ABOUT THIS EXERCISE:
Exclude the pictures, then copy word for word the lines running from the beginning of the records through the line with "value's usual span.".

Dataset excerpts:
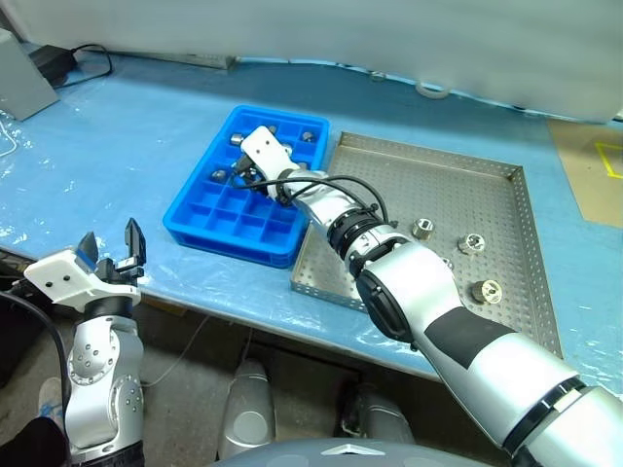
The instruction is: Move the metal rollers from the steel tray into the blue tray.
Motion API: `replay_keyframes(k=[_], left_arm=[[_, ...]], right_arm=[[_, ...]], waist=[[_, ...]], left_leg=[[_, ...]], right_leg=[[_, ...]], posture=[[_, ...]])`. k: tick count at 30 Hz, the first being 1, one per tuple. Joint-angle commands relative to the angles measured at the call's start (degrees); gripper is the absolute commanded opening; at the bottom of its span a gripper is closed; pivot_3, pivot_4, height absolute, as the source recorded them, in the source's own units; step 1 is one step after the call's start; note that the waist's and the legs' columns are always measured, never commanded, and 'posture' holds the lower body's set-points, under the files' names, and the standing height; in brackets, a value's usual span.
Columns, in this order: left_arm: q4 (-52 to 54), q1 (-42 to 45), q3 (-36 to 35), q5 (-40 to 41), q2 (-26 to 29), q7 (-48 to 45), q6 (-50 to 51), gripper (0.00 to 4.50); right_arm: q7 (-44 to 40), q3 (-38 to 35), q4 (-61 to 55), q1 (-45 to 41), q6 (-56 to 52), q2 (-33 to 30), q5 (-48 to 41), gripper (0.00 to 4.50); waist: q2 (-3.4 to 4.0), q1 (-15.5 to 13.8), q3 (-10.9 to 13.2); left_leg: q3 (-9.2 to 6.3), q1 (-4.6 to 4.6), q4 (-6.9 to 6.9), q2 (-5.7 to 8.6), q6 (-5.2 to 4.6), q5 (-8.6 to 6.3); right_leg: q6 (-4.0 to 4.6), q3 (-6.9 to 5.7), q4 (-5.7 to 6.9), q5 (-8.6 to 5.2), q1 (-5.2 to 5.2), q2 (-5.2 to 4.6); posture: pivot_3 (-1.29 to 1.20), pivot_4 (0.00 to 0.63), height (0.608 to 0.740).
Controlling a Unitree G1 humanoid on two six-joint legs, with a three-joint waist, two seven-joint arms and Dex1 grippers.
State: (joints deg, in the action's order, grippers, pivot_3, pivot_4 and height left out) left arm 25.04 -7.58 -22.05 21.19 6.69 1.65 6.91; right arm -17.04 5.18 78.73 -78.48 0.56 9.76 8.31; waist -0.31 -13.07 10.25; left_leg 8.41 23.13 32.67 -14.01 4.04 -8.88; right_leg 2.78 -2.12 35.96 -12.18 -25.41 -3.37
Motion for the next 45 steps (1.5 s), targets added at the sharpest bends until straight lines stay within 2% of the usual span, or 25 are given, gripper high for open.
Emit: replay_keyframes(k=[1, 8, 16, 21, 26, 29, 33, 39, 42, 44, 45], left_arm=[[1.4, -0.3, -0.6, -0.2, 0.4, -0.3, -0.3, 3.55], [1.3, -0.7, -0.3, -0.4, 0.4, -0.4, -0.3, 3.55], [1.0, 0.0, -0.4, 0.0, 0.8, -0.6, 0.2, 3.55], [0.1, 3.6, 1.1, 0.9, 2.5, -2.6, 1.8, 3.55], [-3.9, 14.2, 6.4, 3.6, 8.0, -11.9, 5.3, 3.55], [-12.1, 22.3, 9.0, 4.6, 12.4, -20.8, 6.0, 3.55], [-29.8, 34.8, 12.0, 4.5, 15.6, -33.3, 4.0, 3.55], [-56.7, 51.5, 19.6, -0.9, 13.4, -50.0, -1.9, 3.55], [-66.7, 57.5, 21.7, -2.5, 11.3, -57.3, -4.1, 3.55], [-73.7, 61.1, 21.9, -4.1, 10.0, -58.5, -6.1, 3.55], [-78.5, 63.0, 23.2, -7.2, 9.3, -56.2, -8.8, 3.55]], right_arm=[[0.7, -0.8, -0.6, -1.3, 0.0, 5.4, 0.4, 1.73], [0.7, -1.4, -0.4, -0.2, -0.9, 4.4, 0.9, 1.73], [-1.4, -6.0, -0.8, 0.2, 1.1, 2.4, -1.7, 4.24], [-10.5, -11.0, -1.7, 3.9, 3.0, -1.6, -6.0, 4.24], [-23.3, -19.0, -3.9, 7.0, 1.0, -7.4, -14.9, 4.24], [-26.1, -19.5, -5.4, 9.2, 1.0, -12.2, -15.4, 4.24], [-26.0, -19.8, -9.1, 12.6, 1.9, -20.0, -15.7, 4.24], [-23.1, -21.3, -20.9, 22.5, 0.0, -30.0, -17.4, 4.24], [-21.1, -21.9, -29.7, 28.6, -3.1, -32.1, -18.8, 4.24], [-19.2, -22.2, -35.5, 32.1, -5.2, -32.6, -19.7, 4.24], [-18.2, -22.6, -39.0, 34.2, -6.4, -32.7, -20.3, 4.24]], waist=[[0.0, 0.0, 0.0], [0.0, 0.0, 0.0], [0.0, 0.1, 0.0], [0.0, 0.1, 0.0], [0.13, 0.3, 0.1], [0.16, 2.2, 0.1], [0.18, 5.1, 0.0], [0.15, 10.4, 0.0], [0.11, 12.7, 0.0], [0.11, 14.6, 0.0], [0.11, 15.3, 0.0]], left_leg=[[0.0, 0.0, 0.01, 0.0, 0.0, 0.0], [0.0, -0.01, 0.06, 0.0, 0.0, 0.0], [0.0, -0.04, 0.16, 0.0, 0.0, 0.0], [0.0, -0.08, 0.32, 0.01, 0.0, 0.0], [0.02, -0.05, 0.64, 0.03, 0.0, 0.01], [0.07, -0.13, 0.75, 0.07, -0.04, 0.04], [0.17, -0.38, 0.76, 0.17, -0.15, 0.22], [0.35, -0.29, 0.77, 0.29, -0.38, 0.33], [0.43, -0.29, 0.77, 0.31, -0.64, 0.26], [0.5, -0.29, 0.75, 0.31, -0.79, 0.17], [0.57, -0.29, 0.73, 0.3, -0.88, 0.11]], right_leg=[[0.0, 0.0, 0.0, 0.0, 0.0, 0.0], [0.0, 0.01, 0.08, 0.0, 0.0, 0.0], [0.01, 0.06, 0.29, -0.01, -0.03, -0.01], [0.02, 0.14, 0.54, -0.03, -0.07, -0.02], [0.08, 0.15, 0.85, 0.03, -0.05, -0.07], [0.13, 0.25, 0.91, 0.17, 0.02, -0.08], [0.15, 0.45, 0.89, 0.24, 0.19, -0.07], [0.12, 0.68, 0.72, 0.27, 0.13, -0.02], [0.11, 0.78, 0.65, 0.28, 0.15, 0.01], [0.09, 0.85, 0.56, 0.29, 0.16, 0.06], [0.08, 0.9, 0.51, 0.29, 0.16, 0.08]], posture=[[0.43, 0.15, 0.74], [0.42, 0.15, 0.74], [0.4, 0.15, 0.74], [0.34, 0.15, 0.74], [0.15, 0.15, 0.74], [0.01, 0.15, 0.74], [-0.23, 0.15, 0.74], [-0.47, 0.15, 0.74], [-0.53, 0.15, 0.74], [-0.61, 0.15, 0.74], [-0.64, 0.15, 0.74]])
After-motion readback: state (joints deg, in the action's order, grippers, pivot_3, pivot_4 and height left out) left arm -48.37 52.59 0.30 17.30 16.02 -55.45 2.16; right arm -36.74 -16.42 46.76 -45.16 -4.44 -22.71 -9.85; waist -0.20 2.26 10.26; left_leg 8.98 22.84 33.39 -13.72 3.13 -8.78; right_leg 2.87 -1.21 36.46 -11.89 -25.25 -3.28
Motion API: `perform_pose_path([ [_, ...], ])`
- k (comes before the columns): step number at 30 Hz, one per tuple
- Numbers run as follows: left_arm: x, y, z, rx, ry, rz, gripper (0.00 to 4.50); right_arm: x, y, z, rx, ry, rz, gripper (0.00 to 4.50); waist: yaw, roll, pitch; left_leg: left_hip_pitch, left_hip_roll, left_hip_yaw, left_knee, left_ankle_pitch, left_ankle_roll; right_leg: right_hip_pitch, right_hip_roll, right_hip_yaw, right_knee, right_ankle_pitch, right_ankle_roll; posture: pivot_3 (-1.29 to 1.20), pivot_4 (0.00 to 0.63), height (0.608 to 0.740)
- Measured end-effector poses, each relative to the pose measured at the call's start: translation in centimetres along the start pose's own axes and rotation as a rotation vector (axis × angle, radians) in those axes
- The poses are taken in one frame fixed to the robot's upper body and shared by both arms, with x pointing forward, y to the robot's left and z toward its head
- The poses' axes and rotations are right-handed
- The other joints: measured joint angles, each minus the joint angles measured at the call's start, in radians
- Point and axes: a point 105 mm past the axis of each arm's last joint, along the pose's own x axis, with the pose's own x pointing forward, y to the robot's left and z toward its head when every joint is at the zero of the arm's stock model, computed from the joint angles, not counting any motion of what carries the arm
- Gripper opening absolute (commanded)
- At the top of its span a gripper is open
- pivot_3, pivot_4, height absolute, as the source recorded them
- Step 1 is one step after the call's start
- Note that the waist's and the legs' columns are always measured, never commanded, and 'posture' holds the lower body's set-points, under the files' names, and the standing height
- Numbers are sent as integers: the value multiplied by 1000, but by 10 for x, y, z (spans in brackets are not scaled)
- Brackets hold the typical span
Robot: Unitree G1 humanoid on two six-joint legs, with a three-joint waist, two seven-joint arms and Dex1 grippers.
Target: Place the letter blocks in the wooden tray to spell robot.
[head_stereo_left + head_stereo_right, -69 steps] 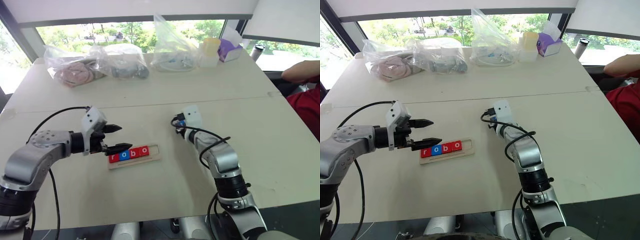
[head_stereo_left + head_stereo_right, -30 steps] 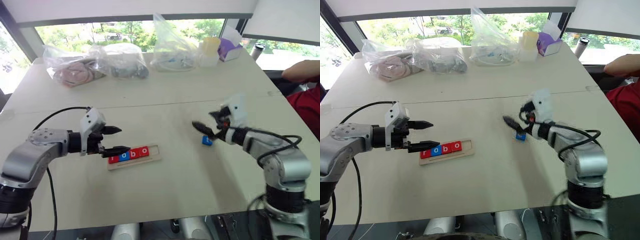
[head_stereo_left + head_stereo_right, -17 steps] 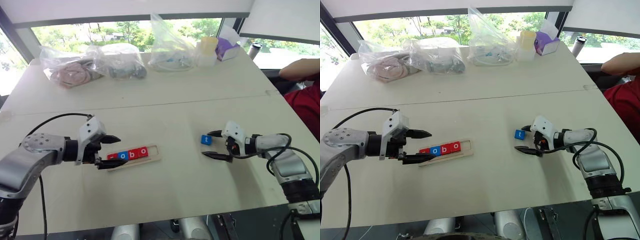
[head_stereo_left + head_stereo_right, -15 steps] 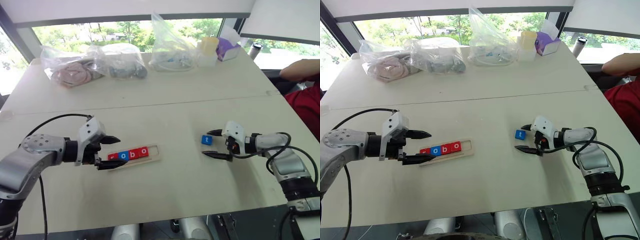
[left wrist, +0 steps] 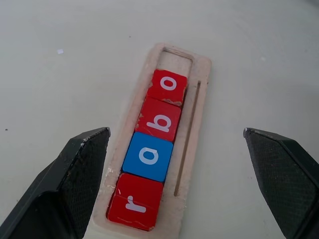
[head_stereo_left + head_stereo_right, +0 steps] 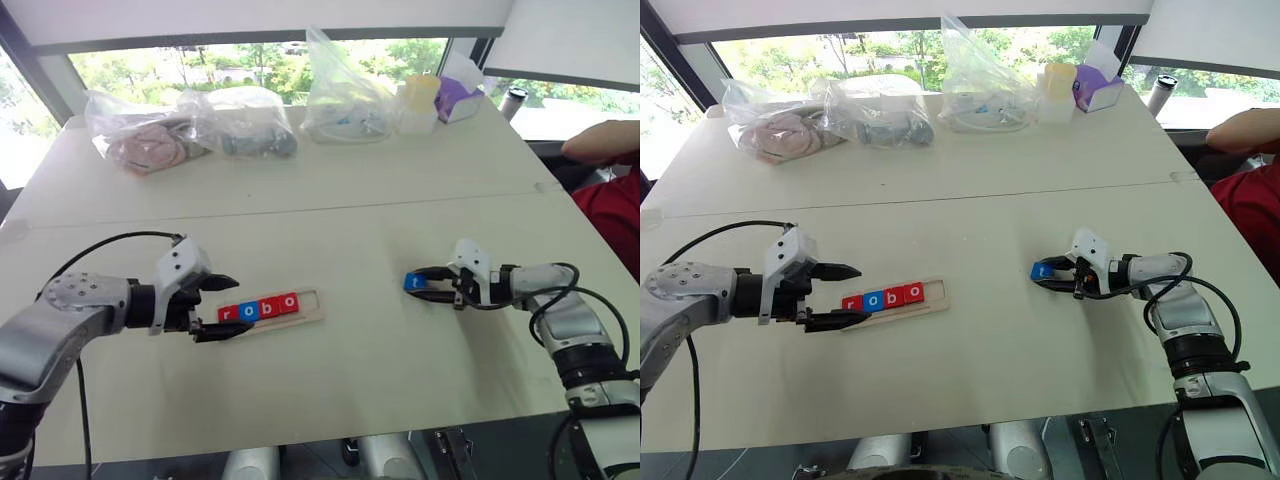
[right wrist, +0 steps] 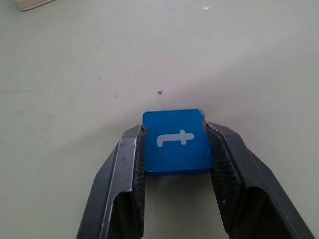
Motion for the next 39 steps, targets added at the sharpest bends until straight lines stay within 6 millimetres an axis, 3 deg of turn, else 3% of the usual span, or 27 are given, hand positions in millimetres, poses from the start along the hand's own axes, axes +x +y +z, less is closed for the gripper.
perform_pose_path([
  [2,0,0,0,-1,0,0,4500,5,1,9,0,-24,4,1193,0,0,0,0,0,0,0,0,0,0,0,0,0,0,1,0,150,740],
  [5,-1,0,-1,-4,1,-1,4500,24,14,44,-24,-108,62,1193,-2,0,0,0,0,0,0,0,0,-2,0,0,3,2,3,0,150,740],
  [8,-4,-2,1,-16,-15,-6,4500,48,41,82,-110,-163,190,1193,1,0,0,0,1,-1,0,0,0,-3,1,0,6,1,3,0,150,740],
  [11,-5,-11,-5,-49,5,-32,4500,68,70,96,-163,-170,324,1193,4,0,0,0,0,-2,0,0,0,-3,0,-1,7,1,2,0,150,740],
  [13,-4,-14,-7,-58,9,-38,4500,79,82,97,-170,-164,380,1193,6,0,0,0,0,-2,1,0,0,-3,0,0,7,0,0,0,150,740],
  [19,-8,-14,-10,-62,17,-1,4500,101,91,91,-249,-131,451,1193,3,0,0,0,0,-1,3,0,0,-3,-1,0,7,0,-1,0,150,740],
  [31,-2,-24,-6,-95,-35,11,4500,120,73,73,-308,-66,452,1193,1,0,0,1,0,-1,3,0,0,-3,0,0,10,1,-2,0,150,740],
  [39,-3,-21,-5,-93,-37,23,4500,129,79,76,-309,-88,476,1193,0,0,0,1,0,-1,3,0,0,-3,0,0,10,1,-2,0,150,740],
])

THE COMPLETED TASK:
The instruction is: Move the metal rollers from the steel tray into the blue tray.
Motion API: `replay_keyframes(k=[_], left_arm=[[_, ...]], right_arm=[[_, ...]], waist=[[_, ...]], left_leg=[[_, ...]], right_leg=[[_, ...]], posture=[[_, ...]])`. k: tick count at 30 Hz, the first being 1, one per tuple. Joint-angle commands relative to the angles measured at the call's start (degrees); gripper is the absolute commanded opening; at the bottom of its span a gripper is closed; pivot_3, pivot_4, height absolute, as the source recorded them, in the source's own units; step 1 is one step after the call's start; note that the waist's and the legs' columns are always measured, never commanded, and 'posture' holds the lower body's set-points, under the files' names, and the standing height; in brackets, a value's usual span.

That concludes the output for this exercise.